What is being asked:
For the entries below, report every line that includes the word "wicker".

----------

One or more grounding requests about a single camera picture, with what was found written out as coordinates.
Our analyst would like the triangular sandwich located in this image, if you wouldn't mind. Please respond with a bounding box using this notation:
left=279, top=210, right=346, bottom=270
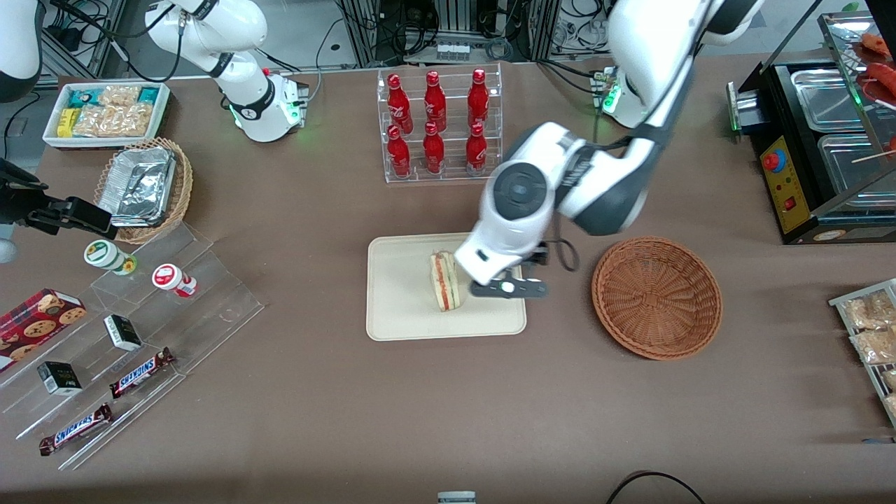
left=429, top=251, right=463, bottom=313

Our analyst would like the aluminium frame rack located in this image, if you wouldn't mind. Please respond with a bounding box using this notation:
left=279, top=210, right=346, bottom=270
left=336, top=0, right=561, bottom=67

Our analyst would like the cream plastic tray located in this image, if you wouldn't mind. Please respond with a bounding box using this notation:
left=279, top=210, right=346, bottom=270
left=366, top=230, right=527, bottom=342

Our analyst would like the red lid yogurt cup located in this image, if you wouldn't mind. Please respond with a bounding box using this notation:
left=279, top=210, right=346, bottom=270
left=152, top=263, right=198, bottom=298

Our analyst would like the black floor cable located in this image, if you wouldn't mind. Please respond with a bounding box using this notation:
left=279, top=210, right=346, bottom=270
left=605, top=471, right=708, bottom=504

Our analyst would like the small brown wicker basket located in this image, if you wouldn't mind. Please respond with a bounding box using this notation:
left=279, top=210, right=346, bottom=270
left=94, top=137, right=194, bottom=244

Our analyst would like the green lid yogurt cup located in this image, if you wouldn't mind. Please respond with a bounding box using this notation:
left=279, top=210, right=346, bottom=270
left=84, top=239, right=138, bottom=276

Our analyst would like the white rectangular snack box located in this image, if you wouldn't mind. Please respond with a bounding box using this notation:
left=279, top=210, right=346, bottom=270
left=42, top=80, right=172, bottom=151

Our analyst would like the metal wire tray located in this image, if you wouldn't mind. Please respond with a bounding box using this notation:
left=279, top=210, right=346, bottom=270
left=829, top=279, right=896, bottom=429

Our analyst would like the black food warmer machine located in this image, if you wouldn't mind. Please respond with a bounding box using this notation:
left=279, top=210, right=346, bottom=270
left=727, top=10, right=896, bottom=246

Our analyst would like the clear acrylic step shelf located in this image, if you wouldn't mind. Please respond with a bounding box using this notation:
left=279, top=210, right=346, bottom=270
left=0, top=223, right=265, bottom=471

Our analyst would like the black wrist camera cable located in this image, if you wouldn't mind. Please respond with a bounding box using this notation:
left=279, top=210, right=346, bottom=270
left=549, top=237, right=581, bottom=275

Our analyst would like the large brown wicker basket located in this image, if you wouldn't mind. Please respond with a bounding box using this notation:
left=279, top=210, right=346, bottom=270
left=591, top=237, right=723, bottom=361

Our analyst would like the steel warmer pan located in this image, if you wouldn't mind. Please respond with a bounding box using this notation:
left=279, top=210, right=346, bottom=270
left=818, top=133, right=896, bottom=205
left=791, top=69, right=870, bottom=132

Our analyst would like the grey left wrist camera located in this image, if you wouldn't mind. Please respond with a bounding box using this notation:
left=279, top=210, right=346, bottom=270
left=470, top=278, right=549, bottom=300

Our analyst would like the red cola bottle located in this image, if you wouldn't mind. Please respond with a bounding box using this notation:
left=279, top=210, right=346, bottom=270
left=465, top=122, right=488, bottom=173
left=468, top=69, right=489, bottom=129
left=387, top=73, right=414, bottom=134
left=423, top=122, right=445, bottom=174
left=387, top=125, right=412, bottom=178
left=423, top=71, right=447, bottom=132

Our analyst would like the red cookie box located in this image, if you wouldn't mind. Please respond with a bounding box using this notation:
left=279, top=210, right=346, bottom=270
left=0, top=288, right=88, bottom=372

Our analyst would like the aluminium foil tray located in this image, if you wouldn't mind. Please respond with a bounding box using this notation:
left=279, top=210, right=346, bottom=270
left=98, top=147, right=176, bottom=228

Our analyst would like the snickers chocolate bar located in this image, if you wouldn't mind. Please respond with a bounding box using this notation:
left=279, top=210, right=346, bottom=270
left=110, top=348, right=176, bottom=400
left=38, top=403, right=113, bottom=456

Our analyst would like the clear acrylic bottle rack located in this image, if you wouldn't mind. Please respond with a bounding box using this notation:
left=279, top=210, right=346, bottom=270
left=377, top=63, right=503, bottom=184

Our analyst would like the small black box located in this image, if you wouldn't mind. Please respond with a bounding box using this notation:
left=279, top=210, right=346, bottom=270
left=104, top=314, right=143, bottom=352
left=37, top=361, right=83, bottom=396

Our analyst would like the large clear cracker bag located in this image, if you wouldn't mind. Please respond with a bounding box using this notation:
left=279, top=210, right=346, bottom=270
left=73, top=104, right=152, bottom=138

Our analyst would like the small clear cracker bag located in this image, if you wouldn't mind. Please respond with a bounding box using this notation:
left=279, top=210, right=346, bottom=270
left=98, top=85, right=141, bottom=109

----------

Task answer:
Our analyst would like the small brown wicker basket located in this image, if you wouldn't mind. Please respond with a bounding box using this notation:
Our analyst would like the large brown wicker basket located in this image, if you wouldn't mind. Please respond with a bounding box using this notation:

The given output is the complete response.